*Task details:* Word for word, restate the lines of the material below from its first line through the one containing "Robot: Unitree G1". Omit the rest.

------

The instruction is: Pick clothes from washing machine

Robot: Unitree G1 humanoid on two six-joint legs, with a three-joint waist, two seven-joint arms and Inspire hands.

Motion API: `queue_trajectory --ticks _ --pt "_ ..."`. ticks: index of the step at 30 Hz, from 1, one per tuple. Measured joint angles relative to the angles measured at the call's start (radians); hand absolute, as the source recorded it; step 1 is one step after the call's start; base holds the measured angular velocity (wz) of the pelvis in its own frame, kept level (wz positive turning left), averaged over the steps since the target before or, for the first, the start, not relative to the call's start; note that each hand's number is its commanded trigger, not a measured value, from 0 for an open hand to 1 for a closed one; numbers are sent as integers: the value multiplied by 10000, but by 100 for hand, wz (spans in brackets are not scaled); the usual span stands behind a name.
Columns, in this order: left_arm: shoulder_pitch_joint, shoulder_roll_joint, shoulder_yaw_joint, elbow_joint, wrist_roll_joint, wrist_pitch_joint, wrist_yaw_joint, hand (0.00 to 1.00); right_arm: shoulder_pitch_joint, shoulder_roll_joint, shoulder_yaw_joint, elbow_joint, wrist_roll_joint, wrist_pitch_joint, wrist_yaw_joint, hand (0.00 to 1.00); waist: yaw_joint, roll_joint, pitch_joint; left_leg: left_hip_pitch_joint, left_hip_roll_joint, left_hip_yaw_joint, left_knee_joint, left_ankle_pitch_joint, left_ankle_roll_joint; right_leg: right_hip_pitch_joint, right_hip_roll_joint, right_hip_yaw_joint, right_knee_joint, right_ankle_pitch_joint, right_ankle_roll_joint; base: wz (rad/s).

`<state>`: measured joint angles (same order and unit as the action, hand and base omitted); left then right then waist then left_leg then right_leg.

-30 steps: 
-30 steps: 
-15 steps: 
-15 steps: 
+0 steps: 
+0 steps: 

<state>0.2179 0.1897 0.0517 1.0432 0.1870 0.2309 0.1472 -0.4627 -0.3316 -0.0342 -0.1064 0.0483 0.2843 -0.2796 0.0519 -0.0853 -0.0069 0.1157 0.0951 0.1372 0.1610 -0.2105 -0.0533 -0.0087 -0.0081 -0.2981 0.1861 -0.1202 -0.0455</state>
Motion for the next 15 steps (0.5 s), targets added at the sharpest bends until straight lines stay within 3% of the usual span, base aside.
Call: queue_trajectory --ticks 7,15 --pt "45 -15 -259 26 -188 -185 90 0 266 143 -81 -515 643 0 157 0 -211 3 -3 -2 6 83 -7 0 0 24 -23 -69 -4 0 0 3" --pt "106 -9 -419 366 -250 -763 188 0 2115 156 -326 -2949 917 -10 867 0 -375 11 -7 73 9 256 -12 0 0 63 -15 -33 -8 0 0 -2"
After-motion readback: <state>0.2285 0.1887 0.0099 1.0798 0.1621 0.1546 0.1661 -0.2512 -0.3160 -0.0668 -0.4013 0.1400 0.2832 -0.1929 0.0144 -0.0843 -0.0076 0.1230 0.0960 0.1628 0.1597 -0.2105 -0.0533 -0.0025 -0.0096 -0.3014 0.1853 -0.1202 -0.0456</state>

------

*Task output:*
The instruction is: Pick clothes from washing machine

Robot: Unitree G1 humanoid on two six-joint legs, with a three-joint waist, two seven-joint arms and Inspire hands.

That is the complete answer.